THE TASK
Where does the word "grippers" appear in the data? Copy every line that holds it.

************

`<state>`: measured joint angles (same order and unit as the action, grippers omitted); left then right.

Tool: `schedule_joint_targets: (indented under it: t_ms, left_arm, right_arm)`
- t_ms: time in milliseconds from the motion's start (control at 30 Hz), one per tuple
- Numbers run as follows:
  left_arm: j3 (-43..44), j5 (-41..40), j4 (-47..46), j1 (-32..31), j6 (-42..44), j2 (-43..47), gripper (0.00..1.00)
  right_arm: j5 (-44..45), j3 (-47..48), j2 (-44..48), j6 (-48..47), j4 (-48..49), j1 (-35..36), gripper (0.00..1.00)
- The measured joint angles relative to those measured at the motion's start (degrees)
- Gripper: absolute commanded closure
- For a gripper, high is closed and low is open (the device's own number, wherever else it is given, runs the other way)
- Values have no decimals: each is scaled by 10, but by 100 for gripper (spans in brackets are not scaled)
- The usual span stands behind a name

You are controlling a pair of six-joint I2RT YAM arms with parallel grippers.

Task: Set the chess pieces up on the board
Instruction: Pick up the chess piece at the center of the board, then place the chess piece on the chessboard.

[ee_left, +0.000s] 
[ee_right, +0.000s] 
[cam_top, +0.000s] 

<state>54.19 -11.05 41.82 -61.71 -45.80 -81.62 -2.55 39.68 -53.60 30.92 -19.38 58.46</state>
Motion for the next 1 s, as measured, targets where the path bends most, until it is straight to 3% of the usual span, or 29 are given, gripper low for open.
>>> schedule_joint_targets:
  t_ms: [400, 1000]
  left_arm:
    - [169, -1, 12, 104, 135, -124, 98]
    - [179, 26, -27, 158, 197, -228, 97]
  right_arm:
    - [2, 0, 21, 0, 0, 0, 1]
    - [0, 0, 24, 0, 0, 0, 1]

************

SOLUTION TO THIS TASK
`<state>`: measured joint angles (same order and unit as the action, grippers omitted); left then right.
You are controlling a pair of six-joint I2RT YAM arms with parallel grippers.

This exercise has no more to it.